In the listing that follows, the lines starting at the one containing "Practice step: find the white bag" and ending at the one containing "The same camera" are to be returned exactly, both boundary lines included, and no others.

============

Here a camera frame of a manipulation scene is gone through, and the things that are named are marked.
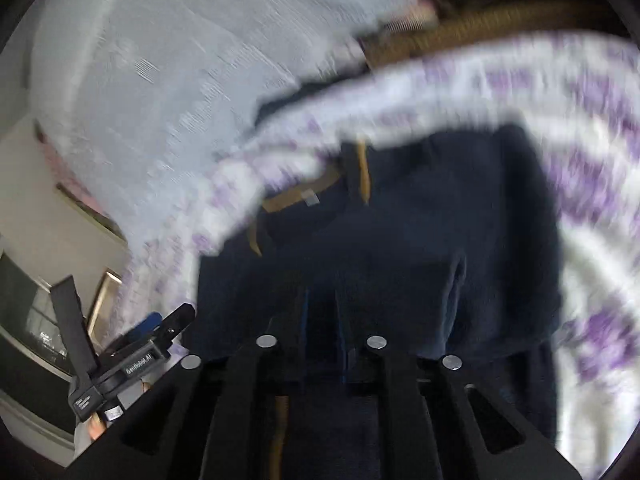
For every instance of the person's left hand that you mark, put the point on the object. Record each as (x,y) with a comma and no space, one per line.
(97,427)

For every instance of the white lace cover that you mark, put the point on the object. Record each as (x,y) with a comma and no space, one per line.
(175,70)

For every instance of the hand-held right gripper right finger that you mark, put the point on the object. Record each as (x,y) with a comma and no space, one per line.
(425,410)

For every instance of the brown woven mat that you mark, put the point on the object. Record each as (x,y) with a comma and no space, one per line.
(480,25)

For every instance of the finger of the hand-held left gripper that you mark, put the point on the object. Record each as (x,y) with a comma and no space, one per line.
(142,327)
(172,322)

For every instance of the navy knit cardigan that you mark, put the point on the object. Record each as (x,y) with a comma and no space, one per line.
(400,260)

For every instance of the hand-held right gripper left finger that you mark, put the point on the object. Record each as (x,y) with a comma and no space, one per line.
(225,410)

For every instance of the dark glass cabinet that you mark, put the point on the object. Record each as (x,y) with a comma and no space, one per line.
(30,320)

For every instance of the purple floral bedsheet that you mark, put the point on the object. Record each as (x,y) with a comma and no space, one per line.
(590,160)

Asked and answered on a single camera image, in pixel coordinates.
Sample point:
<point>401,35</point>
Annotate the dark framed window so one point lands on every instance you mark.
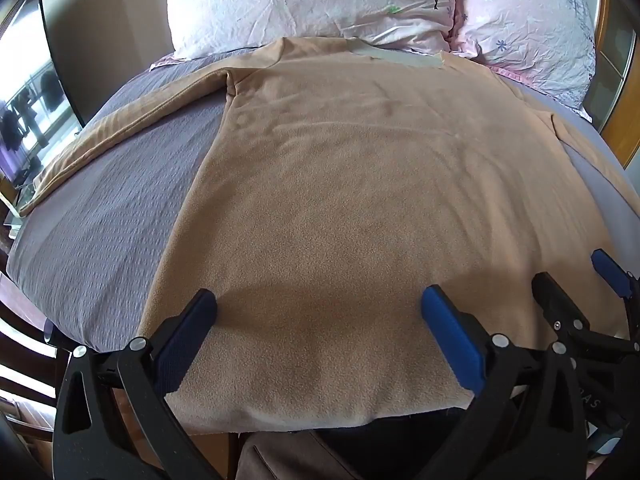
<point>30,100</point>

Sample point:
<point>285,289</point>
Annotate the white floral pillow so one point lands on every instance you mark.
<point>310,0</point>

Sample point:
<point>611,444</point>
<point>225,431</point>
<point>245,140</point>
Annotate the wooden slatted chair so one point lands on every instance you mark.
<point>25,360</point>

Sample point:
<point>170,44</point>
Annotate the pink bed sheet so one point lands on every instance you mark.
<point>162,63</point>

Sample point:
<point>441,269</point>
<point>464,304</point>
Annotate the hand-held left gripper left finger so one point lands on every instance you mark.
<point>192,332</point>

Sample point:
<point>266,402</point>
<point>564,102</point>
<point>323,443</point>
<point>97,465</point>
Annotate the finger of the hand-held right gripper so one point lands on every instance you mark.
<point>552,297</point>
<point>611,272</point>

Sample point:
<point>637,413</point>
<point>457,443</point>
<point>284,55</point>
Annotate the tan fleece shirt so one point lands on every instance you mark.
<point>350,185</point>

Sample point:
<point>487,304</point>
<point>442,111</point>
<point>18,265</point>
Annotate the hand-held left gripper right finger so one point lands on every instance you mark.
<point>452,342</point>

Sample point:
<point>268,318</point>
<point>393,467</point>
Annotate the grey textured bedspread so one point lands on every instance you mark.
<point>110,220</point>

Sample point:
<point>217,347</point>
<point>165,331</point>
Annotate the wooden headboard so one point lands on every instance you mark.
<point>617,60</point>

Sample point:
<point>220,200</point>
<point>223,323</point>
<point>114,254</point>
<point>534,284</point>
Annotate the pink floral pillow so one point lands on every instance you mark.
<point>525,25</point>

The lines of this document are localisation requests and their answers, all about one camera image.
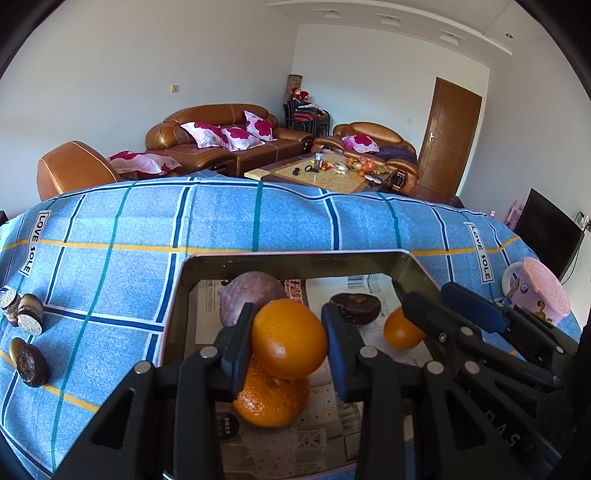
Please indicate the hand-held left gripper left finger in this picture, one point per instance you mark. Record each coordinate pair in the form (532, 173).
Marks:
(240, 362)

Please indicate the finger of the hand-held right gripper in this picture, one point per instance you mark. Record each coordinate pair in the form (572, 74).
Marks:
(429, 314)
(471, 307)

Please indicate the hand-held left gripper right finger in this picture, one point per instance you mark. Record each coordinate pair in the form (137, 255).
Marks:
(339, 355)

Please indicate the orange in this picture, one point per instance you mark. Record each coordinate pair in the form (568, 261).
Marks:
(288, 339)
(401, 332)
(272, 401)

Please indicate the dark brown passion fruit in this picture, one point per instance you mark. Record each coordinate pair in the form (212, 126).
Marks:
(355, 305)

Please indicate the purple passion fruit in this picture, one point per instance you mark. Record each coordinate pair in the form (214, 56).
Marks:
(251, 293)

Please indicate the pink tin box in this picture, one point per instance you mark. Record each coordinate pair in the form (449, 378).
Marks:
(173, 323)

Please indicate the pink cartoon mug with lid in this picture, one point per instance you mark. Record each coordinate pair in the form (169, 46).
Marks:
(540, 293)

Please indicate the black television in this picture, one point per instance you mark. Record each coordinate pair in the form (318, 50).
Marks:
(547, 230)

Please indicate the blue checked cloth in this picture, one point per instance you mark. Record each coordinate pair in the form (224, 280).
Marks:
(184, 217)

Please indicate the purple blanket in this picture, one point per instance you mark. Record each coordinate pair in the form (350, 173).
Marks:
(398, 153)

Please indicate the brown wooden door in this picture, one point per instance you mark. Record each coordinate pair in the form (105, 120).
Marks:
(450, 138)

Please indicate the coffee table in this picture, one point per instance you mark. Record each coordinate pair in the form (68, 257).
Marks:
(323, 180)

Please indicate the white pillow with red flowers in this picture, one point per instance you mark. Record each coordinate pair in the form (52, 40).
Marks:
(205, 134)
(361, 143)
(143, 161)
(261, 125)
(242, 137)

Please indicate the brown leather loveseat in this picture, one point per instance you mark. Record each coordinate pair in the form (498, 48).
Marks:
(369, 129)

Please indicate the long brown leather sofa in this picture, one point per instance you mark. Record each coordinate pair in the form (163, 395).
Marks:
(207, 157)

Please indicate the stacked black chairs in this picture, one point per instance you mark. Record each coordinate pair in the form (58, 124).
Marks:
(307, 117)

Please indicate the brown leather armchair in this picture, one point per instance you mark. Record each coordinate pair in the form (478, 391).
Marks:
(76, 168)

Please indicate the red plush toy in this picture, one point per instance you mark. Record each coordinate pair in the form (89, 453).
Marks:
(301, 93)

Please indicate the wall socket with plug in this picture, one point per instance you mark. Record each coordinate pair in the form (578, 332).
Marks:
(584, 220)

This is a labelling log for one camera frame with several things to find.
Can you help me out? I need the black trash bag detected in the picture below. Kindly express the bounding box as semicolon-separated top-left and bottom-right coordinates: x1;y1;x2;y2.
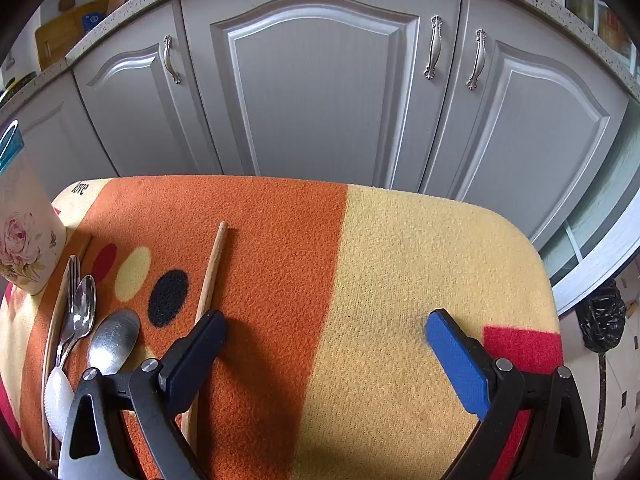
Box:
575;277;628;353

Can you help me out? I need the grey cabinet door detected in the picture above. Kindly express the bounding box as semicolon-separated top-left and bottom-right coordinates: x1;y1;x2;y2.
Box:
420;0;631;253
180;0;463;193
70;0;223;181
0;72;121;201

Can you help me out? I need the silver cabinet handle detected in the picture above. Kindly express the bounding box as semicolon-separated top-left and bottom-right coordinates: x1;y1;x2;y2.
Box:
424;15;444;81
162;35;183;85
466;28;487;91

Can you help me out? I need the blue white packet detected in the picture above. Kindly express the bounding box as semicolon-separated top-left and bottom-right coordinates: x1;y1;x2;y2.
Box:
80;7;108;31

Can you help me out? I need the white framed glass door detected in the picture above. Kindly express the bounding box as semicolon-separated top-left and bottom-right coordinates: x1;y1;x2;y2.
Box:
532;100;640;317

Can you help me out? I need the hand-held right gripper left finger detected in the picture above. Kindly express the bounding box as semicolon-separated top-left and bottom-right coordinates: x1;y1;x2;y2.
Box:
57;309;228;480

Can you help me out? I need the brown wooden chopstick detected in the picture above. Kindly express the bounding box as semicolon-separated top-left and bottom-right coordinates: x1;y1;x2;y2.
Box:
180;221;228;441

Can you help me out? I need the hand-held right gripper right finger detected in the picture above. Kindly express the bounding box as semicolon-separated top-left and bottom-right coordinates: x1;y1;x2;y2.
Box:
425;309;593;480

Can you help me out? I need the light wooden chopstick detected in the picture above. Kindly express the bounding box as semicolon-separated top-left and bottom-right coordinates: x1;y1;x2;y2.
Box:
41;234;93;466

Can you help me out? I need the glass door cabinet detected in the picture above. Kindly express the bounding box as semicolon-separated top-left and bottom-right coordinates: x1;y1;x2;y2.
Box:
550;0;640;76

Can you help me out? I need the wooden cutting board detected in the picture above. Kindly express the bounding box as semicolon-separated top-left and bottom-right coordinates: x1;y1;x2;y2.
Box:
34;7;108;71

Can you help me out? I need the large metal spoon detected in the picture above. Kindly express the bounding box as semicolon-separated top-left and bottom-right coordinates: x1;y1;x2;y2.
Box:
87;309;141;377

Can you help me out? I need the orange yellow dotted mat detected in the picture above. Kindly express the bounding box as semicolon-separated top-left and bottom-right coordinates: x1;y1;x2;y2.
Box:
0;175;563;480

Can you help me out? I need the floral container with teal rim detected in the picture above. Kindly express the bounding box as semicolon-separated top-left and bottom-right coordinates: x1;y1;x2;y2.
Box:
0;120;67;296

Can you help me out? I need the metal fork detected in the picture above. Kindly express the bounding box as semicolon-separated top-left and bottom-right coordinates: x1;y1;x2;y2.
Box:
55;255;82;367

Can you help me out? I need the small metal spoon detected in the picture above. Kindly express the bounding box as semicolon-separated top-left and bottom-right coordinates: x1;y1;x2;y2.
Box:
56;274;97;368

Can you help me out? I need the white plastic rice paddle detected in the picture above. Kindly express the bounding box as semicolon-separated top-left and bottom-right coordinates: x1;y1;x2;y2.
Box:
44;366;76;441

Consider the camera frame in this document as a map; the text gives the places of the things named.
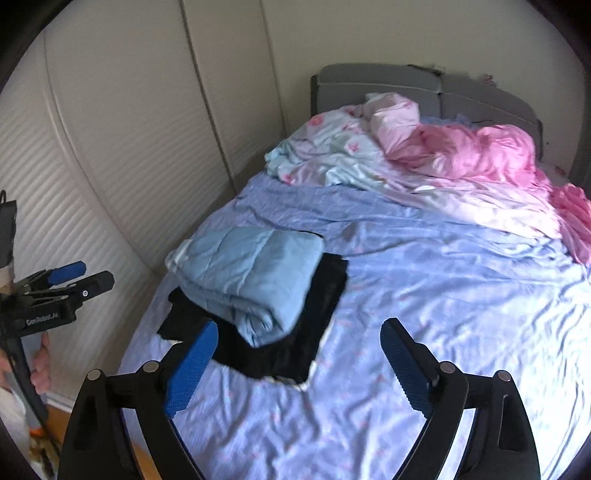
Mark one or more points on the bed with blue sheet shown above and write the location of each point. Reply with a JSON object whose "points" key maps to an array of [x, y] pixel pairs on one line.
{"points": [[438, 300]]}

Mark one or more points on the white sliding-door wardrobe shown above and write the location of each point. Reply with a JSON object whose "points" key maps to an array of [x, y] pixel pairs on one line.
{"points": [[115, 138]]}

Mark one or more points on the pale pink pillow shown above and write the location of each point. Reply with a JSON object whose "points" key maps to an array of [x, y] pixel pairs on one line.
{"points": [[392, 115]]}

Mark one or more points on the pink quilt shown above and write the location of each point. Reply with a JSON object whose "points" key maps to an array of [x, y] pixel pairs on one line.
{"points": [[461, 152]]}

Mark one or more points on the person's white quilted clothing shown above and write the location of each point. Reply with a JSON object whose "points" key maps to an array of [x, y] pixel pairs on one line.
{"points": [[11, 415]]}

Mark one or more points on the grey padded headboard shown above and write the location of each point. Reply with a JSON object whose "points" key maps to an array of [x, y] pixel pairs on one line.
{"points": [[383, 78]]}

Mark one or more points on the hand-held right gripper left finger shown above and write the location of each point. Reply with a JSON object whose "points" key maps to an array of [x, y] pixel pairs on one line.
{"points": [[191, 364]]}

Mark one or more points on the pale floral bed sheet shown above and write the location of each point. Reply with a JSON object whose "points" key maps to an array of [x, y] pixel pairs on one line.
{"points": [[323, 147]]}

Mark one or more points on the blue pillow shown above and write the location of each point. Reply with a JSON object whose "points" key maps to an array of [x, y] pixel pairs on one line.
{"points": [[448, 121]]}

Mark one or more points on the person's left hand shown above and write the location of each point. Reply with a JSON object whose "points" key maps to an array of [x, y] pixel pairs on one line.
{"points": [[41, 369]]}

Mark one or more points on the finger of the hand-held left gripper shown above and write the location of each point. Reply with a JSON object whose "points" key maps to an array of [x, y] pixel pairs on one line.
{"points": [[67, 272], [92, 284]]}

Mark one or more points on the light blue padded pants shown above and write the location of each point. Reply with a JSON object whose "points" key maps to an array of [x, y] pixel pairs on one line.
{"points": [[244, 272]]}

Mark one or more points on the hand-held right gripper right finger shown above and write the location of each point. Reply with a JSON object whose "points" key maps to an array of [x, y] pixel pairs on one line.
{"points": [[406, 369]]}

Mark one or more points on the black folded garment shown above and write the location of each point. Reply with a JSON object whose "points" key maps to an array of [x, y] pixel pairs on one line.
{"points": [[286, 341]]}

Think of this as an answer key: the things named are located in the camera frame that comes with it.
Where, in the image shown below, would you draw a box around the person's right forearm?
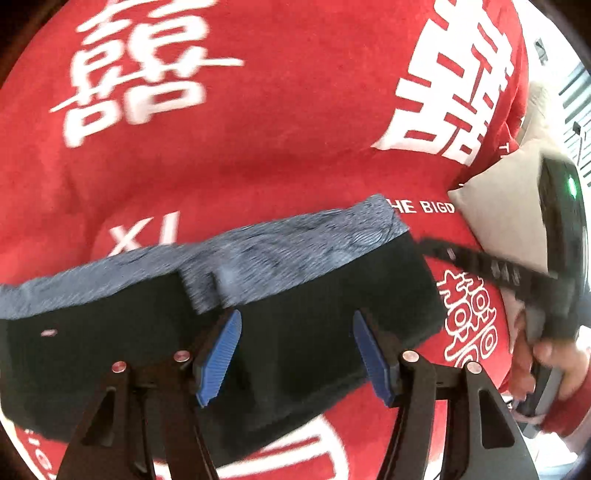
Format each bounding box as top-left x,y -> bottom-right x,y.
538,378 -> 591,437

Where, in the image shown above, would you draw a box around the grey slatted panel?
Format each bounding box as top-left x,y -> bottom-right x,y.
531,37 -> 591,185

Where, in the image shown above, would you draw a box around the black pants with blue trim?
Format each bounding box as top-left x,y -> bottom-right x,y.
0,194 -> 447,468

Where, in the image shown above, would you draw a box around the red printed blanket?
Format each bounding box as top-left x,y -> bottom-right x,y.
0,0 -> 532,480

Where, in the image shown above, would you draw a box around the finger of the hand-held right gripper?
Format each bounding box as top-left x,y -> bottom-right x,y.
417,237 -> 560,289

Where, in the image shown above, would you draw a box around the pale pillow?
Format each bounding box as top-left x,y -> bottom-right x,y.
447,80 -> 562,356

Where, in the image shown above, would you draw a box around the person's right hand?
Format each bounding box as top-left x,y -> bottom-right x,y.
510,309 -> 591,418

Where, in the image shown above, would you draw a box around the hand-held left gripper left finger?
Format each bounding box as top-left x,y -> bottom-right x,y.
55,310 -> 242,480

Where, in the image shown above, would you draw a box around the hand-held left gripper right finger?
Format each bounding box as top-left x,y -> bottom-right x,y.
353,311 -> 528,480

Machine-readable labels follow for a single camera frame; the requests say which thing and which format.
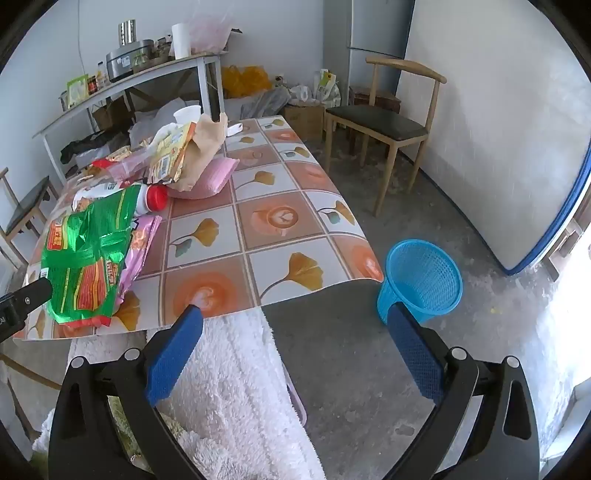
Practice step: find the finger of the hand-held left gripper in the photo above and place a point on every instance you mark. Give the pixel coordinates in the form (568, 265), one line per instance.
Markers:
(30, 299)

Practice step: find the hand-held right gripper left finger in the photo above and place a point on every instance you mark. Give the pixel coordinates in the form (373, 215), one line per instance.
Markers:
(175, 355)

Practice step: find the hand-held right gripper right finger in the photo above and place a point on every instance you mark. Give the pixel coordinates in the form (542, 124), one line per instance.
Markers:
(415, 355)

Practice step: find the green snack bag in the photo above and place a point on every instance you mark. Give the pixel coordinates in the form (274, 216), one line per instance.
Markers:
(87, 258)

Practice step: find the blue mesh wastebasket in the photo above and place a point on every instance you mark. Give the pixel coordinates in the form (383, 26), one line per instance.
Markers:
(415, 277)

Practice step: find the pink snack bag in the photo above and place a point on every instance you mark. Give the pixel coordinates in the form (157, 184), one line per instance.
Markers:
(141, 244)

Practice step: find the pink perforated cloth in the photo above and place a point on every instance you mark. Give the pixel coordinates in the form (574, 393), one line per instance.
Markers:
(212, 177)

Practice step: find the white fluffy blanket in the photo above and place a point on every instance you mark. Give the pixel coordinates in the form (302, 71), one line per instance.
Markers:
(231, 392)

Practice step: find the wooden chair with dark seat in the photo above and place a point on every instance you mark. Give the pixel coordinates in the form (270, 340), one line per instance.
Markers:
(27, 201)
(374, 121)

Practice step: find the white bottle with red cap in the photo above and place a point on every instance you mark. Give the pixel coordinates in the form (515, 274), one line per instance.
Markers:
(154, 199)

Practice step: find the clear pink wrapper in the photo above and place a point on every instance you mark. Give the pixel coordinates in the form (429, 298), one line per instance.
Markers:
(122, 164)

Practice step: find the black cloth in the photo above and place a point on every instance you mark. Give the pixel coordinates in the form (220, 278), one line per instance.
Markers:
(87, 145)

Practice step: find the patterned tablecloth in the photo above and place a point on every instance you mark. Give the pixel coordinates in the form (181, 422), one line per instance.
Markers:
(272, 217)

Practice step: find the yellow snack packet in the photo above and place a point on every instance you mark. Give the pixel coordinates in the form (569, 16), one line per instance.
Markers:
(168, 152)

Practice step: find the cardboard box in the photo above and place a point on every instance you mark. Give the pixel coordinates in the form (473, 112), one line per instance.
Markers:
(302, 121)
(111, 113)

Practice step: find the green label packet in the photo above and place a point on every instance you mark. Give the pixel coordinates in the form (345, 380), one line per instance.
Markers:
(77, 90)

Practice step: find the brown paper bag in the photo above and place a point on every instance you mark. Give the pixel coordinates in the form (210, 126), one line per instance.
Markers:
(205, 143)

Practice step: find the white plastic sheet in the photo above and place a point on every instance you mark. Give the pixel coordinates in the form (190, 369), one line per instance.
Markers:
(157, 113)

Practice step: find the white mattress with blue edge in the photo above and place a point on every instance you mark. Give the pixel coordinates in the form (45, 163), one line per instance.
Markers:
(498, 138)

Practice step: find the white side table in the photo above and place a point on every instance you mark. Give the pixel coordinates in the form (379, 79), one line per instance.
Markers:
(138, 76)

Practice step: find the grey rice cooker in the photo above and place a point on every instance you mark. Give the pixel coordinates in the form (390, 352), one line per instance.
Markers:
(124, 62)

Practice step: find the dark wooden stool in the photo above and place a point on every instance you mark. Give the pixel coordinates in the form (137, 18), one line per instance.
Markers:
(369, 97)

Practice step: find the grey plastic sheet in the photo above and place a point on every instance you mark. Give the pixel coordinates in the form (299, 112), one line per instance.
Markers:
(265, 102)

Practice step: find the white bag with green print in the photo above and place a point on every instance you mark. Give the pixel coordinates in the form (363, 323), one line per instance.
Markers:
(327, 87)

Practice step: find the yellow plastic bag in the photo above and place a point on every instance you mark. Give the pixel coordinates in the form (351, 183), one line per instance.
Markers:
(247, 81)

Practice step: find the steel canister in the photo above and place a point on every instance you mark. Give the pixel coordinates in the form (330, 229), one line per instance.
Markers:
(127, 32)

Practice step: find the white paper towel roll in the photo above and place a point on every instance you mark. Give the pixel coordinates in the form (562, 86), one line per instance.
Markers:
(181, 41)

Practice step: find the pink plastic bag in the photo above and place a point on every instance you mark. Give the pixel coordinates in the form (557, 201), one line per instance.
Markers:
(210, 32)

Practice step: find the grey refrigerator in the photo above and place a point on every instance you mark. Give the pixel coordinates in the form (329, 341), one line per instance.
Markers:
(374, 27)

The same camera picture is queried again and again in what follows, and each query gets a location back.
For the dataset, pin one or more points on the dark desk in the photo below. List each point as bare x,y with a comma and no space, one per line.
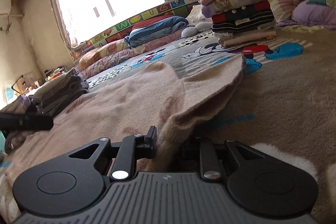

============

Final answer:
Practice step: find the white bag with green print in the photo above and place a point on every instance you mark. Give the pixel coordinates in the form (363, 323), one line per instance.
Markers:
(327, 87)

Practice step: find the yellow plastic bag in the photo above and place a point on every instance you mark. Give the pixel coordinates in the form (351, 183), one line per instance.
Markers:
(247, 81)

Practice step: find the steel canister in the photo above and place a point on every instance you mark. Give the pixel coordinates in the form (330, 229), one line per instance.
Markers:
(127, 32)

Practice step: find the white paper towel roll in the photo above and place a point on every instance you mark. Give the pixel coordinates in the form (562, 86), one line per instance.
Markers:
(181, 41)

Practice step: find the pink plastic bag in the photo above and place a point on every instance you mark. Give the pixel coordinates in the form (557, 201), one line per instance.
Markers:
(210, 32)

Practice step: find the grey refrigerator in the photo above and place a point on every instance you mark. Give the pixel coordinates in the form (329, 341), one line per instance.
Markers:
(374, 27)

The same camera picture is queried again and again in what follows, and each query gets a location back.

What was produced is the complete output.